(Entries taken from a collection)
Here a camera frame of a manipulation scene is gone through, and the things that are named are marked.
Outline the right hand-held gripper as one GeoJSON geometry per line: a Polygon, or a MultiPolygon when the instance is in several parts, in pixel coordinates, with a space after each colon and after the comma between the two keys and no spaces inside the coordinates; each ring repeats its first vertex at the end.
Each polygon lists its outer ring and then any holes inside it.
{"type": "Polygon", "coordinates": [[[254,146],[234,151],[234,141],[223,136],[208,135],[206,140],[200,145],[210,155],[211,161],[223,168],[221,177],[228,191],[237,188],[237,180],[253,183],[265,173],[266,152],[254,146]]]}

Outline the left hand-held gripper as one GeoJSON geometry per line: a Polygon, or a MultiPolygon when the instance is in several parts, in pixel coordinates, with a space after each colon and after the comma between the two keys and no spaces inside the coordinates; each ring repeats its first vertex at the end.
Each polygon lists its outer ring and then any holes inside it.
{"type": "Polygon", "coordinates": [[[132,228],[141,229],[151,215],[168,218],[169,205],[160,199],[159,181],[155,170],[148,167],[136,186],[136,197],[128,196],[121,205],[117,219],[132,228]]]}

> _What to produce_
Recopy all of the records verbatim.

> _Problem solution_
Here a camera frame of a manipulation scene is gone through, and the things that are named are marked.
Outline the right hand-held gripper as one GeoJSON geometry per line: a Polygon, or a MultiPolygon when the instance is in several parts, in pixel coordinates, with a space after each colon and after the comma between the two keys and no spaces inside the coordinates; each ring repeats its first vertex at the end.
Each polygon lists its outer ring and then any holes inside it.
{"type": "Polygon", "coordinates": [[[254,146],[234,151],[234,141],[223,136],[208,135],[206,140],[200,145],[210,155],[211,161],[223,168],[221,177],[228,191],[237,188],[237,180],[253,183],[265,173],[266,152],[254,146]]]}

Outline the left hand-held gripper as one GeoJSON geometry per line: a Polygon, or a MultiPolygon when the instance is in several parts, in pixel coordinates, with a space after each colon and after the comma between the two keys and no spaces inside the coordinates; each ring repeats its first vertex at the end.
Each polygon lists its outer ring and then any holes inside it.
{"type": "Polygon", "coordinates": [[[132,228],[141,229],[151,215],[168,218],[169,205],[160,199],[159,181],[155,170],[148,167],[136,186],[136,197],[128,196],[121,205],[117,219],[132,228]]]}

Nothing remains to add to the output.